An EU official said it took just 90 seconds for the 27 other leaders to adopt their Brexit conclusions at the end of the meeting, underlining how united they are.
Mrs May has said she cannot provide a specific financial pledge until she knows the shape of the future relationship.
Further reporting: Tony Connelly, Europe Editor
The overnight mood on Brexit appeared more conciliatory despite the recent and almost fatal antagonism over the negotiations, with eurosceptics in Theresa May's party clamouring for Britain to walk away.
Chancellor Merkel said contrary to the impression given in the British press, the talks were moving forward step by step.
This morning, the EU27 met without Mrs May. They agreed to start technical work among themselves on a transition deal, and future trading arrangements.
But that was as far as it got. The EU still wants London to promise more money.
In her news conference, Mrs May gave little away except that Britain would be going through its EU budget commitments line by line.
On Ireland, she said both sides had agreed there could not be any physical infrastructure at the border. Both sides were also committed to a flexible and imaginative solution - but she did not spell out how to avoid that infrastructure, and what those solutions might look like.

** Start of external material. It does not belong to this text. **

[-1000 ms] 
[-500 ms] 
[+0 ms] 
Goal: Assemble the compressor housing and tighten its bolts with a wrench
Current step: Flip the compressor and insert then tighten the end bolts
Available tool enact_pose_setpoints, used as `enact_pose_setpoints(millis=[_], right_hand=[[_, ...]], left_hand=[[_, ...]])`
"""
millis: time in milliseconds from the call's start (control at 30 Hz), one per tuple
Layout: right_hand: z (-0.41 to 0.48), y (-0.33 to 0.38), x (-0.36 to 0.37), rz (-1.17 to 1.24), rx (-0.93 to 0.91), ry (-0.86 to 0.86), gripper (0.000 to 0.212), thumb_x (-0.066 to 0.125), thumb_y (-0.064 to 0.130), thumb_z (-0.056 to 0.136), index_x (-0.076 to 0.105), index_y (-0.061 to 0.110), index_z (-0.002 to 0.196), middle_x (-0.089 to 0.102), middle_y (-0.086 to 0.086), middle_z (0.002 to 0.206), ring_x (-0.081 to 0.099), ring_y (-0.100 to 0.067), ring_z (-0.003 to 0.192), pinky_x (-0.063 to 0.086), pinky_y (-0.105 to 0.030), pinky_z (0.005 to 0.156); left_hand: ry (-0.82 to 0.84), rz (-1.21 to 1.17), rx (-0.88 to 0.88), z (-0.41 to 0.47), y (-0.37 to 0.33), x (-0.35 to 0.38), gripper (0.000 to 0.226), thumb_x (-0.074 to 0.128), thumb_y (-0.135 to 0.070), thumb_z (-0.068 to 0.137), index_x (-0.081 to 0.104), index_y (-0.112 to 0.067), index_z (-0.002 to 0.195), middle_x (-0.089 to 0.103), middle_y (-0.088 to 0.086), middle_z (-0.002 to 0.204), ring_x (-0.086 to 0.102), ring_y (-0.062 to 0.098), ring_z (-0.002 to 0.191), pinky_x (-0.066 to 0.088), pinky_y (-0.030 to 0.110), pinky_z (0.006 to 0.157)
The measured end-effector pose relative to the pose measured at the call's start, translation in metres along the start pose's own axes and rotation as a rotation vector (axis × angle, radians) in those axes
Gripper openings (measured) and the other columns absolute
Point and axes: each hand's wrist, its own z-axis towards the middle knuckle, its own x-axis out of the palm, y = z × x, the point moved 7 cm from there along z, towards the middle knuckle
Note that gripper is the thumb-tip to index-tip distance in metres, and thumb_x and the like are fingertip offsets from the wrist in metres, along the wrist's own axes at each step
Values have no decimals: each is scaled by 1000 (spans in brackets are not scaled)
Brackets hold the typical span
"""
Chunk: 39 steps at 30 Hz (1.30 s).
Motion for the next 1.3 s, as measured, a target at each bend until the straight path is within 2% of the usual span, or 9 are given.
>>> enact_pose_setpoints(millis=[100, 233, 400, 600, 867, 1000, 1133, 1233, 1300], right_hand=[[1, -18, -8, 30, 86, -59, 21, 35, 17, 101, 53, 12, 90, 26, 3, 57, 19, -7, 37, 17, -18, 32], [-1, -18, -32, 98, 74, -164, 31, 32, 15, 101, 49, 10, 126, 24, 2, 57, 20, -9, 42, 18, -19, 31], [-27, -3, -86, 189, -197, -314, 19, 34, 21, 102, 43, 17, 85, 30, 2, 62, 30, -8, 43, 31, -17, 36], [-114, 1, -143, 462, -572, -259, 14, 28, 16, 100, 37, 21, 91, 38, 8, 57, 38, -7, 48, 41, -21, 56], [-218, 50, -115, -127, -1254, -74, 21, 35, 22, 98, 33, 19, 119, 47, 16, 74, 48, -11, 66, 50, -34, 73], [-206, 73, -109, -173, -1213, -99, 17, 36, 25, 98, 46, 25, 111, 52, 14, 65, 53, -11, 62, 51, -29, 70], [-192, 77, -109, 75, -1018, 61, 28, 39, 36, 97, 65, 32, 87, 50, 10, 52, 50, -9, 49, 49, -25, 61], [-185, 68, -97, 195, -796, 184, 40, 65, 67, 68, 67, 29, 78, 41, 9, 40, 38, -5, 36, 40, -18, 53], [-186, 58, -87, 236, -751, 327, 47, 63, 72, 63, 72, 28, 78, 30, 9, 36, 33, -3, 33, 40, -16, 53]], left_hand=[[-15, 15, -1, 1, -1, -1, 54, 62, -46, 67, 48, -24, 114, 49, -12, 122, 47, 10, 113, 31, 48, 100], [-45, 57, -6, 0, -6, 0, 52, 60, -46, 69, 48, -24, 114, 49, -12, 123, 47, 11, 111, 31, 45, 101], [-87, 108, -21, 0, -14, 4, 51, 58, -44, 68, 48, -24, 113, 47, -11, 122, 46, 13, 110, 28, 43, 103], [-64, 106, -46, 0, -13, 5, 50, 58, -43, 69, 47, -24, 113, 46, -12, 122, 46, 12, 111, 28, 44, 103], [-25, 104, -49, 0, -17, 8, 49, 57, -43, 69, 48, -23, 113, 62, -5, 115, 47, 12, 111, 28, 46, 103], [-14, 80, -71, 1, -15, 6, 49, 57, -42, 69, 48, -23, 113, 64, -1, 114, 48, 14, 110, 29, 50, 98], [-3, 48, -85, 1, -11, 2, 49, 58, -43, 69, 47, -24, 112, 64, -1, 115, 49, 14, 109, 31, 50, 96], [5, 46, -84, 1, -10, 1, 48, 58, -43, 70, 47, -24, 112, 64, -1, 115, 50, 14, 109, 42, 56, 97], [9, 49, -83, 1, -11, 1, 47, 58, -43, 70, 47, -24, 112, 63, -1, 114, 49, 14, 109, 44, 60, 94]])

The EU is insisting that the two sides agree on an exit bill, the rights of EU citizens in a post-Brexit world and Irish border issues before delving into future ties.
Asked whether she had improved an offer of about €20bn, Mrs May said she had repeated commitments she made in a speech in Italy last month, when she said the bloc would not be out of pocket when it came to its budget which runs until 2020.
"What I made clear to my EU counterparts in relation to financial contributions... is that nobody need be concerned for the current budget plans ... and that we will honour the commitments that we have made during our membership," she told a news conference before returning to Britain.
"Now there has to be detailed work on those commitments...we are going through them line by line and we will continue to go through them line by line."